- **YOUR INSTRUCTIONS**
Write out the records that follow with every word intact.
*** RECORDS FOR THIS EXERCISE Section Begins ***
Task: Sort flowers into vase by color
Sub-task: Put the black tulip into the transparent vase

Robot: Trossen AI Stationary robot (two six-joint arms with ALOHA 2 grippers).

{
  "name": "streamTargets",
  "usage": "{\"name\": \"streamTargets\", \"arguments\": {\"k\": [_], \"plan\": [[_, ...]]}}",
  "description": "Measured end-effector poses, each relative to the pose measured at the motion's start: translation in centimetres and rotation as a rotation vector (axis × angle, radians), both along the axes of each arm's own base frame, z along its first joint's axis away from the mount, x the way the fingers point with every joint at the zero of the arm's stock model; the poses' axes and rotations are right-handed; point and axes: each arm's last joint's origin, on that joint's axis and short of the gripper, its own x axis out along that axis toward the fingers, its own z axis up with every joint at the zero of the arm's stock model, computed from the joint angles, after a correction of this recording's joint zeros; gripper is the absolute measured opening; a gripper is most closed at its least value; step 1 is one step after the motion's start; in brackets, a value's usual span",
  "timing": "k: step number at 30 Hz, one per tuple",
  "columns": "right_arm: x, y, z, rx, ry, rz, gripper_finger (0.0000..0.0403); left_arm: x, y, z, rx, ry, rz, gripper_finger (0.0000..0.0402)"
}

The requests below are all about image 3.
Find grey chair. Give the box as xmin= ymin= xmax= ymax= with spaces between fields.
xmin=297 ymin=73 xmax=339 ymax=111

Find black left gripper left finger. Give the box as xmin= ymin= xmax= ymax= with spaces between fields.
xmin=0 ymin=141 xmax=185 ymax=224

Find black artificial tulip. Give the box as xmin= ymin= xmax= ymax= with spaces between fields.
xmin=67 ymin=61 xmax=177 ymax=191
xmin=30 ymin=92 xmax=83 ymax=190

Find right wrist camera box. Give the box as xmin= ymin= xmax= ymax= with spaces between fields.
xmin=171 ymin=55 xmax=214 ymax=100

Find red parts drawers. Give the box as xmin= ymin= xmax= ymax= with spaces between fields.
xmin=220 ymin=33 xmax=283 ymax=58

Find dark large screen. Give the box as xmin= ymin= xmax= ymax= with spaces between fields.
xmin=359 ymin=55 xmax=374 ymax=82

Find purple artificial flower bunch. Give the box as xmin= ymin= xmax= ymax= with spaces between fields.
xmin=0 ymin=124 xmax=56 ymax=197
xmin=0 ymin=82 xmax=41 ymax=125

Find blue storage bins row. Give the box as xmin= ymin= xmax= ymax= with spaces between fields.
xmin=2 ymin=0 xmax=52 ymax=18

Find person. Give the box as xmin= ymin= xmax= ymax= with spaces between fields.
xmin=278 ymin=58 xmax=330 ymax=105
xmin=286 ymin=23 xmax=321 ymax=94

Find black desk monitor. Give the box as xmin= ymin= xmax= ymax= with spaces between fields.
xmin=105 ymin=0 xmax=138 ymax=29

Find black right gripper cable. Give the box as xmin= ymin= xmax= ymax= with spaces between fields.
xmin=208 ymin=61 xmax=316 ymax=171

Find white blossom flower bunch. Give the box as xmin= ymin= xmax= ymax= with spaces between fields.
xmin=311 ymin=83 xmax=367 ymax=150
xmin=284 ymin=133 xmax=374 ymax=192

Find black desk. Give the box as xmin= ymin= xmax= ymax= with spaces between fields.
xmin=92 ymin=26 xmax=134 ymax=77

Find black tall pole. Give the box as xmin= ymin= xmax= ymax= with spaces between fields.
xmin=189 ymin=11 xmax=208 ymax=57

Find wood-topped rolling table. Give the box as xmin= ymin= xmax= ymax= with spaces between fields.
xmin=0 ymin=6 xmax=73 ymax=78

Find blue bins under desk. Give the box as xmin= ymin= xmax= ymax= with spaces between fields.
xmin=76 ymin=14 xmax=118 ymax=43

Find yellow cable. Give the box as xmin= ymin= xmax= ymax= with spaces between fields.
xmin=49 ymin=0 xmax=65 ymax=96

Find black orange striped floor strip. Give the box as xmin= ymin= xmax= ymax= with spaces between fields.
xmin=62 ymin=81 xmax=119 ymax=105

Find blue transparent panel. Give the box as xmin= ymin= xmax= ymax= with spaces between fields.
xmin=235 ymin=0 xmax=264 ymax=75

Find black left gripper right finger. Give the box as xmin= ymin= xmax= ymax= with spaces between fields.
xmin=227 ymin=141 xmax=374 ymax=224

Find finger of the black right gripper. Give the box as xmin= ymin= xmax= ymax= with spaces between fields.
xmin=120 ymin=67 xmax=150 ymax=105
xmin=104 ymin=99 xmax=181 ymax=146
*** RECORDS FOR THIS EXERCISE Section Ends ***
- **OUTPUT BELOW**
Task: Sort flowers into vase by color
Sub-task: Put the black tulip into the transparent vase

Robot: Trossen AI Stationary robot (two six-joint arms with ALOHA 2 grippers).

{
  "name": "streamTargets",
  "usage": "{\"name\": \"streamTargets\", \"arguments\": {\"k\": [_], \"plan\": [[_, ...]]}}",
  "description": "Measured end-effector poses, each relative to the pose measured at the motion's start: translation in centimetres and rotation as a rotation vector (axis × angle, radians), both along the axes of each arm's own base frame, z along its first joint's axis away from the mount, x the way the fingers point with every joint at the zero of the arm's stock model; the poses' axes and rotations are right-handed; point and axes: each arm's last joint's origin, on that joint's axis and short of the gripper, its own x axis out along that axis toward the fingers, its own z axis up with every joint at the zero of the arm's stock model, computed from the joint angles, after a correction of this recording's joint zeros; gripper is the absolute measured opening; a gripper is most closed at its least value; step 1 is one step after the motion's start; in brackets, a value's usual span",
  "timing": "k: step number at 30 Hz, one per tuple",
  "columns": "right_arm: x, y, z, rx, ry, rz, gripper_finger (0.0000..0.0403); left_arm: x, y, z, rx, ry, rz, gripper_finger (0.0000..0.0402)"
}

The requests below are all about image 3.
Find grey chair. Give the box as xmin= ymin= xmax= ymax= with spaces between fields.
xmin=297 ymin=73 xmax=339 ymax=111

Find black left gripper left finger. Give the box as xmin= ymin= xmax= ymax= with spaces between fields.
xmin=0 ymin=141 xmax=185 ymax=224

Find black artificial tulip. Give the box as xmin= ymin= xmax= ymax= with spaces between fields.
xmin=67 ymin=61 xmax=177 ymax=191
xmin=30 ymin=92 xmax=83 ymax=190

Find right wrist camera box. Give the box as xmin= ymin= xmax= ymax= with spaces between fields.
xmin=171 ymin=55 xmax=214 ymax=100

Find red parts drawers. Give the box as xmin= ymin= xmax= ymax= with spaces between fields.
xmin=220 ymin=33 xmax=283 ymax=58

Find dark large screen. Give the box as xmin= ymin= xmax= ymax= with spaces between fields.
xmin=359 ymin=55 xmax=374 ymax=82

Find purple artificial flower bunch. Give the box as xmin= ymin= xmax= ymax= with spaces between fields.
xmin=0 ymin=124 xmax=56 ymax=197
xmin=0 ymin=82 xmax=41 ymax=125

Find blue storage bins row. Give the box as xmin= ymin= xmax= ymax= with spaces between fields.
xmin=2 ymin=0 xmax=52 ymax=18

Find person. Give the box as xmin= ymin= xmax= ymax= with spaces between fields.
xmin=278 ymin=58 xmax=330 ymax=105
xmin=286 ymin=23 xmax=321 ymax=94

Find black desk monitor. Give the box as xmin= ymin= xmax= ymax= with spaces between fields.
xmin=105 ymin=0 xmax=138 ymax=29

Find black right gripper cable. Give the box as xmin= ymin= xmax= ymax= with spaces between fields.
xmin=208 ymin=61 xmax=316 ymax=171

Find white blossom flower bunch. Give the box as xmin= ymin= xmax= ymax= with spaces between fields.
xmin=311 ymin=83 xmax=367 ymax=150
xmin=284 ymin=133 xmax=374 ymax=192

Find black desk. Give the box as xmin= ymin= xmax= ymax= with spaces between fields.
xmin=92 ymin=26 xmax=134 ymax=77

Find black tall pole. Give the box as xmin= ymin= xmax= ymax= with spaces between fields.
xmin=189 ymin=11 xmax=208 ymax=57

Find wood-topped rolling table. Give the box as xmin= ymin= xmax= ymax= with spaces between fields.
xmin=0 ymin=6 xmax=73 ymax=78

Find blue bins under desk. Give the box as xmin= ymin= xmax= ymax= with spaces between fields.
xmin=76 ymin=14 xmax=118 ymax=43

Find yellow cable. Give the box as xmin= ymin= xmax= ymax= with spaces between fields.
xmin=49 ymin=0 xmax=65 ymax=96

Find black orange striped floor strip. Give the box as xmin= ymin= xmax= ymax= with spaces between fields.
xmin=62 ymin=81 xmax=119 ymax=105

Find blue transparent panel. Give the box as xmin= ymin= xmax= ymax= with spaces between fields.
xmin=235 ymin=0 xmax=264 ymax=75

Find black left gripper right finger. Give the box as xmin= ymin= xmax= ymax= with spaces between fields.
xmin=227 ymin=141 xmax=374 ymax=224

Find finger of the black right gripper. Give the box as xmin= ymin= xmax= ymax= with spaces between fields.
xmin=120 ymin=67 xmax=150 ymax=105
xmin=104 ymin=99 xmax=181 ymax=146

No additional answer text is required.